> INSTRUCTIONS TO FOLLOW
Among the entries, find the lines with the string "left" and copy them.

> EXERCISE INPUTS
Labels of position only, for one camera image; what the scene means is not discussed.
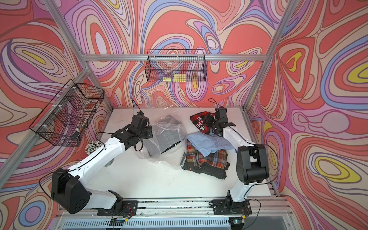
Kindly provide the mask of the clear plastic vacuum bag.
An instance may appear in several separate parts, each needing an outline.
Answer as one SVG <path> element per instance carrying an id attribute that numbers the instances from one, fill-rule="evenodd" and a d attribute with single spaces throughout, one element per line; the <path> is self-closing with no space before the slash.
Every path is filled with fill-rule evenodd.
<path id="1" fill-rule="evenodd" d="M 152 126 L 152 138 L 145 139 L 142 150 L 135 154 L 139 159 L 155 164 L 165 164 L 175 170 L 182 169 L 185 163 L 187 130 L 173 108 L 149 108 L 144 111 Z"/>

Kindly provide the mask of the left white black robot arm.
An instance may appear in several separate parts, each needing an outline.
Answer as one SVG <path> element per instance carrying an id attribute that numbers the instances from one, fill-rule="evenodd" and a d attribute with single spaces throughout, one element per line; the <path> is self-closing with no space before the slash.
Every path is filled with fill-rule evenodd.
<path id="1" fill-rule="evenodd" d="M 90 190 L 90 180 L 115 157 L 151 139 L 150 120 L 137 112 L 130 124 L 114 132 L 101 147 L 68 169 L 59 168 L 52 174 L 51 199 L 70 214 L 83 209 L 105 210 L 113 216 L 124 212 L 123 198 L 112 190 Z"/>

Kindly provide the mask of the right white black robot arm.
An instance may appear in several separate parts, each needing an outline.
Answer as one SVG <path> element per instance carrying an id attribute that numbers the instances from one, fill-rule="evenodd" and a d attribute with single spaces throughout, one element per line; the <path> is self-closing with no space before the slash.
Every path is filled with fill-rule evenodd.
<path id="1" fill-rule="evenodd" d="M 262 185 L 269 177 L 269 166 L 266 147 L 248 140 L 229 122 L 227 109 L 215 109 L 215 115 L 206 115 L 203 123 L 210 127 L 214 134 L 225 138 L 237 152 L 236 173 L 238 180 L 234 187 L 227 192 L 223 207 L 235 213 L 239 210 L 250 210 L 247 200 L 251 190 Z"/>

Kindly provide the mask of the light blue shirt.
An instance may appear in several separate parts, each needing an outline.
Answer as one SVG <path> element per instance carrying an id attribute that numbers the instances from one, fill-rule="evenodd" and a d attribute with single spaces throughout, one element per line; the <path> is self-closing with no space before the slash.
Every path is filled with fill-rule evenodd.
<path id="1" fill-rule="evenodd" d="M 187 139 L 205 157 L 219 150 L 234 150 L 234 147 L 228 140 L 217 135 L 196 132 L 189 134 Z"/>

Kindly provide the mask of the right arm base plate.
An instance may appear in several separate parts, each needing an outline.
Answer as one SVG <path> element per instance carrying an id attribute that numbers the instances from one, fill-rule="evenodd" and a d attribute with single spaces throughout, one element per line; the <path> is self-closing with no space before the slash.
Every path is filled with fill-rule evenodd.
<path id="1" fill-rule="evenodd" d="M 252 214 L 248 200 L 233 202 L 229 199 L 214 199 L 209 202 L 209 206 L 213 208 L 214 215 L 242 215 L 247 217 Z"/>

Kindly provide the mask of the red black buffalo plaid shirt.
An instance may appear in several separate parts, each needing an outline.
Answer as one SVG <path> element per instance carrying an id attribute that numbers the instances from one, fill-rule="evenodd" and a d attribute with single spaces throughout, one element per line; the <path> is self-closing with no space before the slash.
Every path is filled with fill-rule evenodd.
<path id="1" fill-rule="evenodd" d="M 209 134 L 210 133 L 210 127 L 204 124 L 204 118 L 206 115 L 211 115 L 212 117 L 215 116 L 214 113 L 204 111 L 197 114 L 194 114 L 190 117 L 190 121 L 193 123 L 193 125 L 202 133 Z"/>

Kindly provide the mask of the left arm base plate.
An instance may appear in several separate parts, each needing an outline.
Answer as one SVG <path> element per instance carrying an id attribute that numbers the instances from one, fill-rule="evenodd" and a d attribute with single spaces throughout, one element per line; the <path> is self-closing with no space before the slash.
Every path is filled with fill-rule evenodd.
<path id="1" fill-rule="evenodd" d="M 137 200 L 118 200 L 110 209 L 98 209 L 100 217 L 117 216 L 131 218 L 136 215 L 138 208 Z"/>

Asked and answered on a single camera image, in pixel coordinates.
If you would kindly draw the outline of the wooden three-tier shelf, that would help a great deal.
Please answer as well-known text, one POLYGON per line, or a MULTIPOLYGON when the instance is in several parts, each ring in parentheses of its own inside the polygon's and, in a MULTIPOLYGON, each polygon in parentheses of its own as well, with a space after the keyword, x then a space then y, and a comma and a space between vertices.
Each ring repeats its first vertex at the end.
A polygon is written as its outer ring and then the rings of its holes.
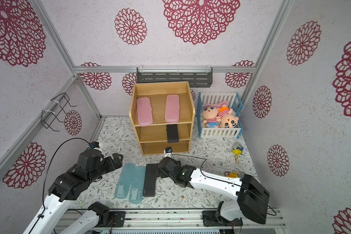
POLYGON ((189 153, 195 120, 195 105, 188 82, 137 83, 133 87, 129 117, 142 155, 162 154, 166 147, 175 153, 189 153), (169 143, 165 119, 168 95, 179 96, 177 132, 179 142, 169 143), (152 124, 142 126, 138 120, 140 98, 148 98, 152 111, 152 124))

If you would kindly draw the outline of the blue white toy crib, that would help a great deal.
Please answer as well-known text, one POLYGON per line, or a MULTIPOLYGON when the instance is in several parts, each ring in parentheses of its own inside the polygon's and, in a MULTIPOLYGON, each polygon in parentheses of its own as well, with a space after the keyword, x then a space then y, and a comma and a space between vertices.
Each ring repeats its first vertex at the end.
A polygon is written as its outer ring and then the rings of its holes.
POLYGON ((239 117, 239 113, 243 108, 241 99, 237 93, 199 93, 197 104, 197 122, 200 138, 239 138, 243 132, 240 120, 236 128, 207 128, 203 123, 201 116, 204 107, 217 107, 221 108, 227 106, 234 110, 234 114, 239 117))

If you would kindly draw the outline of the pink striped plush doll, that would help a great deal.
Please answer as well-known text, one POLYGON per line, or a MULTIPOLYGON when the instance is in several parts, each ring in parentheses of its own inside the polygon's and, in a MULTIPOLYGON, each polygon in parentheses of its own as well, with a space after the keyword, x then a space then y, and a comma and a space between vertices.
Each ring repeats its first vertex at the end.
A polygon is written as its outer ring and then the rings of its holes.
POLYGON ((221 118, 218 116, 219 108, 217 107, 204 107, 201 112, 203 123, 207 128, 219 128, 221 118))

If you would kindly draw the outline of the pink pencil case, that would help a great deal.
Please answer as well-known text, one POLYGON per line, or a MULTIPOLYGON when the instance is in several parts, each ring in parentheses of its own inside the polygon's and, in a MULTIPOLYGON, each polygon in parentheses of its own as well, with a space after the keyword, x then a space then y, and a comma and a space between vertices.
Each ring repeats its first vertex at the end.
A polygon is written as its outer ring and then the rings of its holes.
POLYGON ((148 97, 137 99, 137 118, 138 124, 141 127, 150 126, 153 124, 152 107, 148 97))
POLYGON ((179 95, 168 95, 165 105, 165 121, 167 123, 177 123, 179 121, 179 109, 179 95))

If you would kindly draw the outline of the yellow grey keychain toy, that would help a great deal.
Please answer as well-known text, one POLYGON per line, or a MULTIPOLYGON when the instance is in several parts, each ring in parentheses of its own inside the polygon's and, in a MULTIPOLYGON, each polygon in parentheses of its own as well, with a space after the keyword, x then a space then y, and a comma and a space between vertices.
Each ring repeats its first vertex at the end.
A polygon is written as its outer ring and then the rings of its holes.
POLYGON ((233 146, 232 153, 235 155, 235 162, 236 163, 240 162, 240 158, 241 158, 243 151, 244 151, 244 147, 240 143, 236 143, 233 146))

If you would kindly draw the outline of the grey wall-mounted rack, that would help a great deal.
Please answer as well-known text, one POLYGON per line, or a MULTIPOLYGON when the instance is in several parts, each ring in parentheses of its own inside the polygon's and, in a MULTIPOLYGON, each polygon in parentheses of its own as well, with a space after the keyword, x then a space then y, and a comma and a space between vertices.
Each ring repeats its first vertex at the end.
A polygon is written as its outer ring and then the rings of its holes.
POLYGON ((137 83, 188 82, 191 88, 210 88, 213 83, 213 69, 201 72, 149 72, 137 68, 137 83))

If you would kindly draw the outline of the yellow duck grey disc toy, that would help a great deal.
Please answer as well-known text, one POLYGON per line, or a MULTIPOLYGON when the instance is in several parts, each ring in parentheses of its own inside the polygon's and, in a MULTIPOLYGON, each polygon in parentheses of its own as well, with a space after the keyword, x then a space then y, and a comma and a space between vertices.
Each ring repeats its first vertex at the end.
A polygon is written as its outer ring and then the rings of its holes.
POLYGON ((237 178, 237 177, 241 177, 241 174, 239 172, 228 172, 226 171, 224 173, 225 177, 229 177, 229 178, 237 178))

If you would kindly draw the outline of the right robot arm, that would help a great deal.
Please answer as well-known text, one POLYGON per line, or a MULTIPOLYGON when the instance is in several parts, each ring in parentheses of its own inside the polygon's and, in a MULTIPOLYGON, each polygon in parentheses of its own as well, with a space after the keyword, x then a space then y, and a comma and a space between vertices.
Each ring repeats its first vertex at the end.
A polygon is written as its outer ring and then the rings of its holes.
POLYGON ((266 223, 270 193, 252 175, 224 177, 195 166, 182 166, 170 157, 164 157, 158 169, 162 178, 169 177, 179 187, 208 190, 229 198, 230 201, 218 205, 215 218, 219 222, 244 216, 258 224, 266 223))

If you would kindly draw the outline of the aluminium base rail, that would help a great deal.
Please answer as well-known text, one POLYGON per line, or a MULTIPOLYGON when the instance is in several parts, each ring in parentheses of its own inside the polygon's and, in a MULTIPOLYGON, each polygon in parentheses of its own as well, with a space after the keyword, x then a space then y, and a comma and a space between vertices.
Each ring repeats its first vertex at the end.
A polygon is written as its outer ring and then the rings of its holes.
POLYGON ((105 221, 91 229, 106 230, 165 230, 165 229, 274 229, 282 233, 287 226, 279 210, 276 216, 267 217, 265 224, 255 223, 245 217, 220 223, 215 209, 111 209, 105 221))

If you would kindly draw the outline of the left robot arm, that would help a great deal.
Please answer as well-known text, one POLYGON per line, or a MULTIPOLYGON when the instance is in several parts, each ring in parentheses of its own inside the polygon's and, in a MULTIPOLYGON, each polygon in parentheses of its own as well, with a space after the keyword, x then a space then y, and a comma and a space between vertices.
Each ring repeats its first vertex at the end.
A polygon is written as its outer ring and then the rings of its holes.
POLYGON ((103 175, 121 168, 123 158, 117 153, 105 157, 99 148, 80 153, 77 163, 55 179, 43 205, 24 233, 50 234, 80 194, 103 175))

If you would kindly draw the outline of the orange hat plush doll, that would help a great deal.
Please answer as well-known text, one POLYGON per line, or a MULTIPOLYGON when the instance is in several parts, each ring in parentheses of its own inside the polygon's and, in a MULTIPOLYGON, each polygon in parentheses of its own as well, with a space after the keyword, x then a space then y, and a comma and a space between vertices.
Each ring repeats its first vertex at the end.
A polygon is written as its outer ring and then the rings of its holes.
POLYGON ((219 109, 217 114, 220 117, 219 127, 220 128, 236 128, 238 126, 239 117, 234 113, 234 110, 223 106, 219 109))

> WRITTEN SOLUTION
Kindly provide the mask of the left white black robot arm.
Kindly provide the mask of the left arm base plate.
If you would kindly draw the outline of the left robot arm, that would help a great deal.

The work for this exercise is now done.